The Dodd-Frank Wall Street Reform Act is less than perfect, said Sheila Bair on Thursday at the TD Ameritrade Institutional 2012 conference, but the nation is “still better off for it.”
The former chairman of the FDIC (left) received warm applause from advisors when one advisor complimented her for her role during the financial crisis. “You built trust instead of destroying it,” the advisor said, prompting the applause from many of the 1,300 or so advisors attending the conference, but then asked a pointed question about one of the weaknesses of Dodd-Frank. “Derivatives were off the balance sheet” at the big banks, he pointed out, then asked, “Does Dodd-Frank regulate that?”

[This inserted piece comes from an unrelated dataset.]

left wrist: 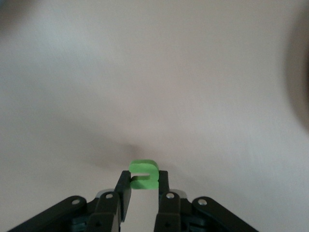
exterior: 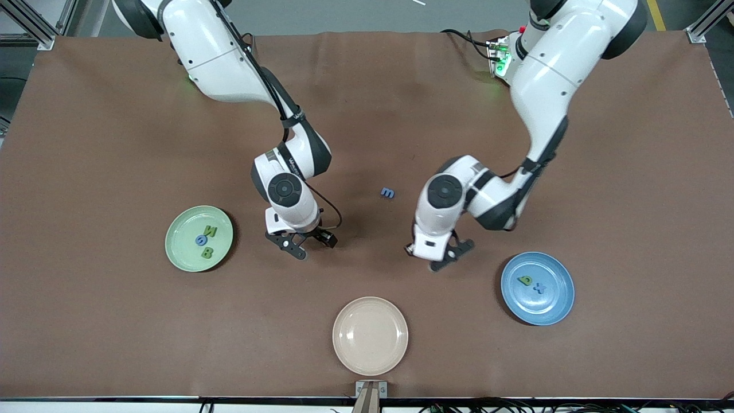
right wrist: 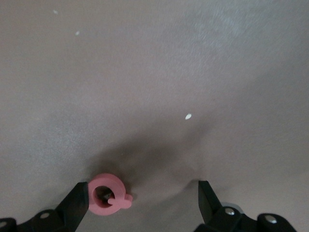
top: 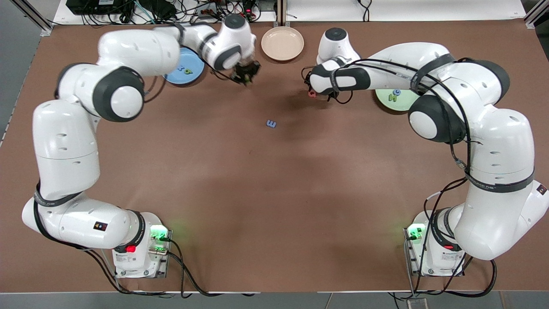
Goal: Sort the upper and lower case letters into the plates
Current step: 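Grasp the Q with the right gripper while the left gripper grasps the letter, then place the green letter on the blue plate while the right gripper lifts Q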
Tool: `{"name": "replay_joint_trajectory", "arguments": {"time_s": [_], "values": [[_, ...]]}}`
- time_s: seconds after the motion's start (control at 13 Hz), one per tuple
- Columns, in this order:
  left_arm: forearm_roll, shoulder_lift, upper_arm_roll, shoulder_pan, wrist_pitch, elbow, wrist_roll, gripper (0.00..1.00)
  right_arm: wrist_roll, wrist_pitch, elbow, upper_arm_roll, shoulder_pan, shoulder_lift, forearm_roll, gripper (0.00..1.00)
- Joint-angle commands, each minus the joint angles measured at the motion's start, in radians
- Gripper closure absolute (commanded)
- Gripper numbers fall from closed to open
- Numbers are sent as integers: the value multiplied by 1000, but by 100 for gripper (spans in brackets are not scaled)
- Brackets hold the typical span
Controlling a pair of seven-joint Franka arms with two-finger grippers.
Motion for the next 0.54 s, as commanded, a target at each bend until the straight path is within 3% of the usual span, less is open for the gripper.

Bair responded, “No,” and said she “worries a lot about that,” even though she said the SEC is “improving disclosure on the gross exposure” of the big banks. “I wished we had done more” on that issue in Dodd-Frank. “It’s a safety and soundness issue” for the banks, she argued. Over all, she said, it’s still “important for regulators to ‘calibrate’ Dodd-Frank regulations,” and that several data-gathering requirements of Dodd-Frank will help forestall another crisis, and even over-regulation. “The problem with not having enough information is that you tend to do too much” as a regulator, rather than too little.

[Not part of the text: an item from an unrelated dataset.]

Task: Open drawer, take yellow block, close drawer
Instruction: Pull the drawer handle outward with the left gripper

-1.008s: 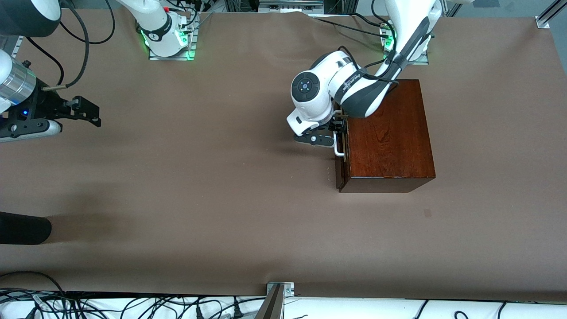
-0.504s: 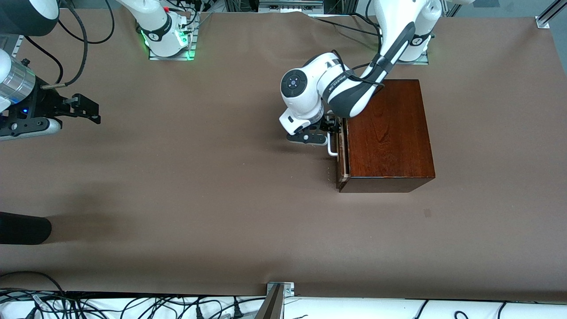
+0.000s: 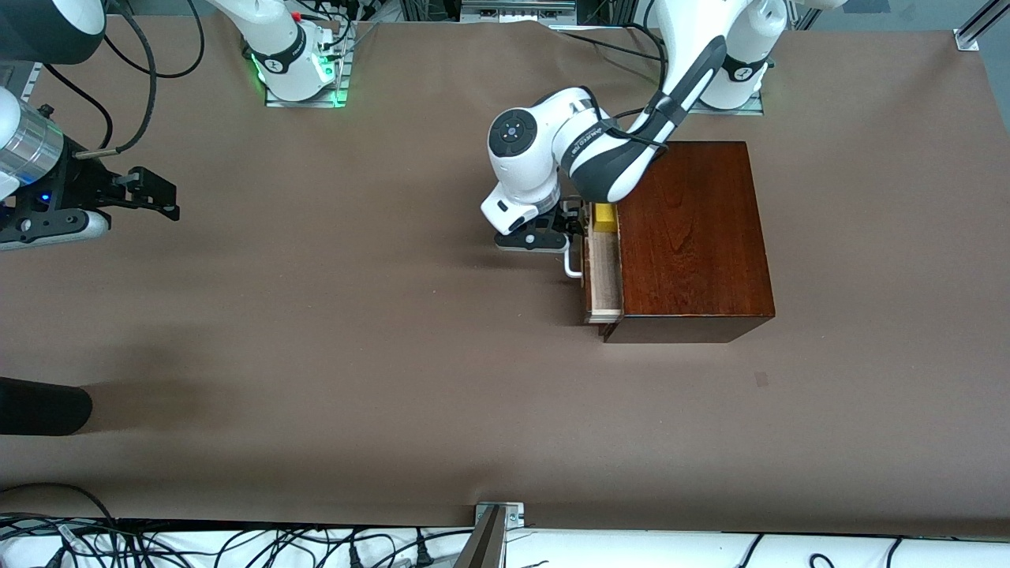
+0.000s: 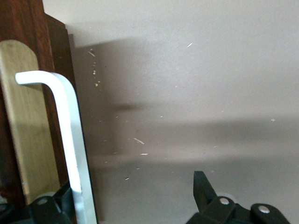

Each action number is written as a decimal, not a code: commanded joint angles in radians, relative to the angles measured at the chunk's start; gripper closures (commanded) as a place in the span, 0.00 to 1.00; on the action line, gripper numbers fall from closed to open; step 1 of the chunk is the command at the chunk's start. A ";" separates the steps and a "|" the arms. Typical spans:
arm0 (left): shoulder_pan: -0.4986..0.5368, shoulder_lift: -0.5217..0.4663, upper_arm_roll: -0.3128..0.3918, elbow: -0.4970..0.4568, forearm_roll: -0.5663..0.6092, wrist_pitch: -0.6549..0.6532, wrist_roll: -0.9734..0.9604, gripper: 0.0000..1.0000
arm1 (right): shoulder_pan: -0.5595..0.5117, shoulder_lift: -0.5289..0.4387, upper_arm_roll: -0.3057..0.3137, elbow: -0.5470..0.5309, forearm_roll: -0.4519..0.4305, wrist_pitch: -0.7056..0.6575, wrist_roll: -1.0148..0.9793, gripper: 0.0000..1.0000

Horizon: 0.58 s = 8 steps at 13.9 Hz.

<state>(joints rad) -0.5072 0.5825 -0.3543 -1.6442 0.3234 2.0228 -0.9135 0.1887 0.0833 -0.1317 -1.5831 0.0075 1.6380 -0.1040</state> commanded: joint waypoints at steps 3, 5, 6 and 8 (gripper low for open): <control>-0.050 0.063 -0.012 0.087 -0.015 0.040 -0.067 0.00 | 0.005 -0.004 0.001 0.009 0.000 -0.018 -0.003 0.00; -0.050 0.062 -0.012 0.095 -0.015 0.039 -0.065 0.00 | 0.003 -0.005 -0.002 0.009 0.003 -0.017 0.000 0.00; -0.048 0.062 -0.012 0.096 -0.015 0.039 -0.058 0.00 | 0.003 -0.005 -0.002 0.009 0.006 -0.017 -0.005 0.00; -0.051 0.059 -0.012 0.102 -0.014 0.033 -0.054 0.00 | 0.000 -0.004 -0.005 0.009 0.008 -0.013 -0.006 0.00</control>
<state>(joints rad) -0.5296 0.6070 -0.3538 -1.5999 0.3234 2.0305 -0.9461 0.1896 0.0834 -0.1315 -1.5831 0.0075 1.6379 -0.1040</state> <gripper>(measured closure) 0.000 0.000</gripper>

As for any changes to Dodd-Frank, she expressed a fervent desire that Congress not change Dodd-Frank’s provisions allowing regulators to resolve banks formerly seen as “too big to fail,” and encouraged advisors worried about a recurrence of the big bank bailouts to look at the “very granular” documents on the fdic.gov website showing that the FDIC has “a way to resolve these big banks.”